TASK BRIEF: In the material below, find each line with the word "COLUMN" and list it.

RAW DATA:
:::::
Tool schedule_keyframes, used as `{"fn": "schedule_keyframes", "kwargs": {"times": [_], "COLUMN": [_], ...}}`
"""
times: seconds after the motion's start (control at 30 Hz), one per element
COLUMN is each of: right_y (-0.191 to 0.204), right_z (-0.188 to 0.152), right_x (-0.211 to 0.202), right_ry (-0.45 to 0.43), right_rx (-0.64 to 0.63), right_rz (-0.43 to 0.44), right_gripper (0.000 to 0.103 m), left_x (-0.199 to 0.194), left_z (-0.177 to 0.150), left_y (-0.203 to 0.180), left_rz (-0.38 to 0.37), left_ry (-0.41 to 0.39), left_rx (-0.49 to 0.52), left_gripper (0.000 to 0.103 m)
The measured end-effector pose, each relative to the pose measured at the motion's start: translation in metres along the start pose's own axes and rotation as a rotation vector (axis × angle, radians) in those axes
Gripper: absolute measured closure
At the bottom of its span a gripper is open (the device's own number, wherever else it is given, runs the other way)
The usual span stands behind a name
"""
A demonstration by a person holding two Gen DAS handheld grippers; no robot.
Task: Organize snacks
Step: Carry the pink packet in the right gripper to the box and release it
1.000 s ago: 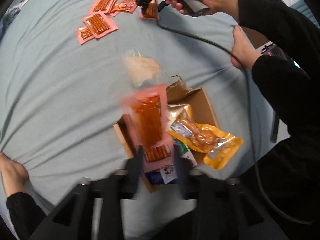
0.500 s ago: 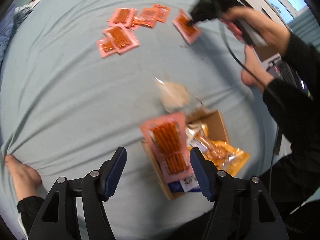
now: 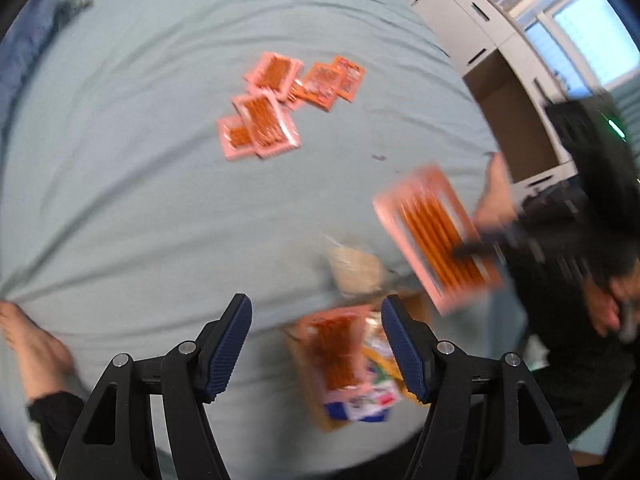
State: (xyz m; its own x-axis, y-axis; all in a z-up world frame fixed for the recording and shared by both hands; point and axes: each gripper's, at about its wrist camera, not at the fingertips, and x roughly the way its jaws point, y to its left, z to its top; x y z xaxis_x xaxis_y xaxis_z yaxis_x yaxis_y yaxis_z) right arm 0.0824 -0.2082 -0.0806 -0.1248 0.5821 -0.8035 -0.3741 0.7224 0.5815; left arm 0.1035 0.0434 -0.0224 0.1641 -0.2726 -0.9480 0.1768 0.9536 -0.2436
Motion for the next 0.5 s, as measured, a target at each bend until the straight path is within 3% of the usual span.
{"fn": "schedule_keyframes", "kwargs": {"times": [0.07, 0.23, 0.37, 0.43, 0.47, 0.5], "right_y": [0.021, 0.033, 0.011, -0.004, -0.011, -0.018], "right_z": [-0.019, -0.043, -0.043, -0.035, -0.031, -0.027], "right_x": [0.005, 0.033, 0.076, 0.082, 0.082, 0.081], "right_ry": [0.035, 0.169, 0.297, 0.295, 0.292, 0.297], "right_rx": [-0.023, -0.029, 0.024, 0.085, 0.119, 0.153], "right_rz": [0.017, 0.039, -0.002, -0.043, -0.057, -0.062], "right_gripper": [0.099, 0.099, 0.099, 0.098, 0.094, 0.083], "left_x": [-0.005, -0.009, -0.015, -0.018, -0.019, -0.021], "left_z": [-0.003, -0.008, -0.010, -0.011, -0.011, -0.012], "left_y": [0.003, 0.021, 0.031, 0.033, 0.033, 0.033], "left_rz": [0.035, 0.021, 0.082, 0.091, 0.087, 0.083], "left_ry": [-0.020, -0.009, -0.027, -0.037, -0.040, -0.043], "left_rx": [0.000, -0.054, -0.054, -0.053, -0.051, -0.048], "left_gripper": [0.036, 0.035, 0.035, 0.035, 0.035, 0.035]}}
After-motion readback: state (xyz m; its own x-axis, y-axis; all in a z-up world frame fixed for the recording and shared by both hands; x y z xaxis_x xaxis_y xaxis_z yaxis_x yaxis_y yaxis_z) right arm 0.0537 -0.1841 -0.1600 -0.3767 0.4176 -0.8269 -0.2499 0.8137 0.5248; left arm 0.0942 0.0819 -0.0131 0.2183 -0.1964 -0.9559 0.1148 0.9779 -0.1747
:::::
PROBLEM SOLUTION:
Tool schedule_keyframes, used as `{"fn": "schedule_keyframes", "kwargs": {"times": [_], "COLUMN": [_], ...}}`
COLUMN is each of: right_y (-0.191 to 0.204), right_z (-0.188 to 0.152), right_x (-0.211 to 0.202), right_ry (-0.45 to 0.43), right_rx (-0.64 to 0.63), right_rz (-0.43 to 0.44), right_gripper (0.000 to 0.103 m), left_x (-0.199 to 0.194), left_z (-0.177 to 0.150), left_y (-0.203 to 0.180), left_rz (-0.38 to 0.37), left_ry (-0.41 to 0.39), left_rx (-0.49 to 0.52), left_gripper (0.000 to 0.103 m)

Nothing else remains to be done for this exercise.